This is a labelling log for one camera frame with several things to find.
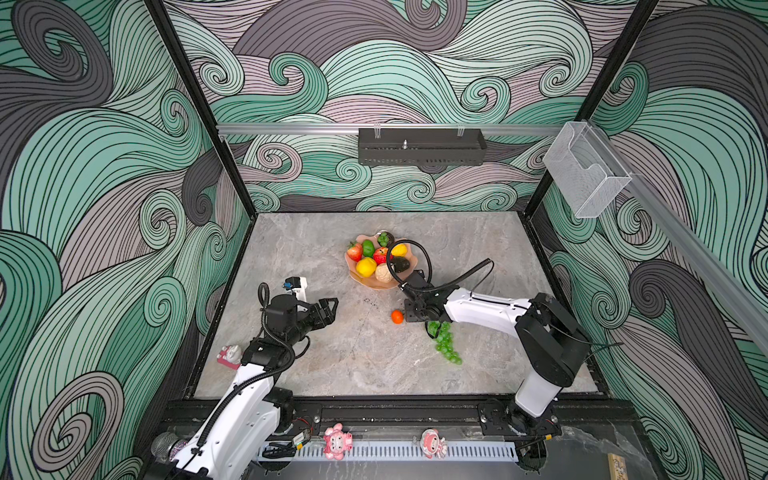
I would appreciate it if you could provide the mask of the dark avocado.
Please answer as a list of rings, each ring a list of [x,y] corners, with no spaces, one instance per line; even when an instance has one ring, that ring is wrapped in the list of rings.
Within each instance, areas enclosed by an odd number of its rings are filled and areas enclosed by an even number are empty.
[[[393,266],[394,271],[397,274],[400,274],[400,273],[403,273],[406,270],[408,270],[410,268],[410,266],[411,266],[411,263],[405,257],[393,256],[391,258],[391,265]]]

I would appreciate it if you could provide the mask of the pink scalloped fruit bowl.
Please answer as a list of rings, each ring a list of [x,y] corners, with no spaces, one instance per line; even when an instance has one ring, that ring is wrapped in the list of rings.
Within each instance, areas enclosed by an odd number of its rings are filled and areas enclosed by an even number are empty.
[[[398,286],[391,275],[391,267],[401,279],[414,272],[418,258],[409,245],[398,246],[389,263],[386,262],[385,248],[378,240],[381,234],[358,235],[344,254],[350,277],[359,284],[373,290],[388,290]]]

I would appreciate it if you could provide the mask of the cream fake garlic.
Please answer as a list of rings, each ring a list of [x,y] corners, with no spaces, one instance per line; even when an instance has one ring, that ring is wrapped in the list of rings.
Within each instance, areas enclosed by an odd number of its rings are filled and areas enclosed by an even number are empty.
[[[386,264],[381,264],[377,266],[375,270],[375,278],[378,282],[381,282],[383,284],[388,284],[393,281],[393,277],[389,272],[389,269]]]

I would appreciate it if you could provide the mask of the yellow lemon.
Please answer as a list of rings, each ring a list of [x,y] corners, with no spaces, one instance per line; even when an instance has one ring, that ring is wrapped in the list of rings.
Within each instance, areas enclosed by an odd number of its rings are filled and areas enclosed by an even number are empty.
[[[372,257],[362,257],[356,264],[356,273],[362,278],[369,278],[376,272],[378,264]]]

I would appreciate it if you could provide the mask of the yellow pear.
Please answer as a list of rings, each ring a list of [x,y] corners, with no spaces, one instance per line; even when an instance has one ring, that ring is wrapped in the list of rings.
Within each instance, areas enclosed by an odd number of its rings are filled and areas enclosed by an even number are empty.
[[[400,243],[393,246],[390,252],[393,257],[405,257],[408,253],[408,245],[406,243]]]

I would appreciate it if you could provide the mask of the red fake apple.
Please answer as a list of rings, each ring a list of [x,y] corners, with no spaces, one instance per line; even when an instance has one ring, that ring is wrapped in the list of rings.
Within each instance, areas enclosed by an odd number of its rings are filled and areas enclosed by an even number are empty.
[[[378,249],[375,250],[373,254],[373,259],[377,265],[381,265],[386,262],[387,253],[388,253],[387,247],[379,247]]]

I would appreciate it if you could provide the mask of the green lime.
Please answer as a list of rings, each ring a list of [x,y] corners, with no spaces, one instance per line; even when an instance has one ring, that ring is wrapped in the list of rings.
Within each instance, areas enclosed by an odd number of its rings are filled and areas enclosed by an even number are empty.
[[[367,258],[372,258],[377,249],[375,243],[372,240],[364,240],[362,243],[362,255]]]

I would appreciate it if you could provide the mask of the dark brown mangosteen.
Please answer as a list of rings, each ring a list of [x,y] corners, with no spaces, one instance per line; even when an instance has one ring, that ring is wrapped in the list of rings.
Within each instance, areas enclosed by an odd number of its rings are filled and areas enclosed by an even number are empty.
[[[389,248],[394,242],[394,236],[388,231],[381,231],[377,234],[376,241],[380,247]]]

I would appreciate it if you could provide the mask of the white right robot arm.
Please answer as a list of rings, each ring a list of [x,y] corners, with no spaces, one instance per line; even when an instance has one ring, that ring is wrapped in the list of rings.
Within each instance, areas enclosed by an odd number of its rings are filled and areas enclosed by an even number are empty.
[[[539,293],[511,299],[475,293],[456,284],[433,286],[421,271],[398,283],[409,322],[460,323],[504,333],[519,341],[530,371],[515,393],[513,414],[538,420],[572,386],[593,345],[556,299]]]

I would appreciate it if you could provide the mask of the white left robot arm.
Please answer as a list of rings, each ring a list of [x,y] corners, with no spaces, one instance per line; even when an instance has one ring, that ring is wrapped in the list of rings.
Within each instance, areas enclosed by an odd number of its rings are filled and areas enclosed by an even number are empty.
[[[270,297],[264,283],[258,300],[261,334],[227,393],[172,459],[148,467],[146,479],[239,479],[268,437],[290,427],[292,394],[276,380],[294,364],[294,345],[335,321],[339,300],[309,303],[293,291]]]

···

Prompt. Lines containing the word "white": how many are there in the data above? Reply with only that number.

Result of this exercise. 2